• _TASK ITEM_
Starting at the line that contains "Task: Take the" in the listing below, write out every line word for word until you have written the line that contains "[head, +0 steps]".

• _RECORDED INFORMATION_
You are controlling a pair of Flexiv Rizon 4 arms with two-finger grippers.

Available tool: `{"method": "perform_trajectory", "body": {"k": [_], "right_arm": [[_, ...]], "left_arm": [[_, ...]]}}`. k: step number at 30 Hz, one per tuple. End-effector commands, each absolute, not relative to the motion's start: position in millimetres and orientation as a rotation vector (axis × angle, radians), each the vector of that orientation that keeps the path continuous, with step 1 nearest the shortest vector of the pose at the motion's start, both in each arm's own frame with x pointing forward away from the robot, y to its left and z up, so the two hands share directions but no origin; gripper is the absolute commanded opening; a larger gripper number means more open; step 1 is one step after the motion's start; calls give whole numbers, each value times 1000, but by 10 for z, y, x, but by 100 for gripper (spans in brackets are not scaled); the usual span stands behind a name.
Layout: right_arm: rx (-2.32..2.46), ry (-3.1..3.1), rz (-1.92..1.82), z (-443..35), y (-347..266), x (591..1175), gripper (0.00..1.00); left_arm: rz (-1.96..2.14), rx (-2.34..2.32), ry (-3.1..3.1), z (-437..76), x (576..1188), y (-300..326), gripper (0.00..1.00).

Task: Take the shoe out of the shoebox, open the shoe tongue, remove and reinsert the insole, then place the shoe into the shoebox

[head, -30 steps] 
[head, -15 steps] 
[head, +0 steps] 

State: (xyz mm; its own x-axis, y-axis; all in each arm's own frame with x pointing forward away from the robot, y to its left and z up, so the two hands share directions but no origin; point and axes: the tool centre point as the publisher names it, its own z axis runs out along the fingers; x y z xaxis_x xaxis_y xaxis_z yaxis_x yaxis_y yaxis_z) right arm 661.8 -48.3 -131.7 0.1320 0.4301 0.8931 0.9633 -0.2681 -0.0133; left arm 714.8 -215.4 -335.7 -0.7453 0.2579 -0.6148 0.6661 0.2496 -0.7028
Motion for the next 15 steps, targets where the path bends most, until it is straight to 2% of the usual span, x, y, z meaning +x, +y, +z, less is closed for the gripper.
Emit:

• _TASK RESPONSE_
Task: Take the shoe out of the shoebox, open the shoe tongue, remove and reinsert the insole, then place the shoe into the shoebox

[head, -30 steps] 
[head, -15 steps] 
[head, +0 steps] 

What appears above is the complete answer to the exercise.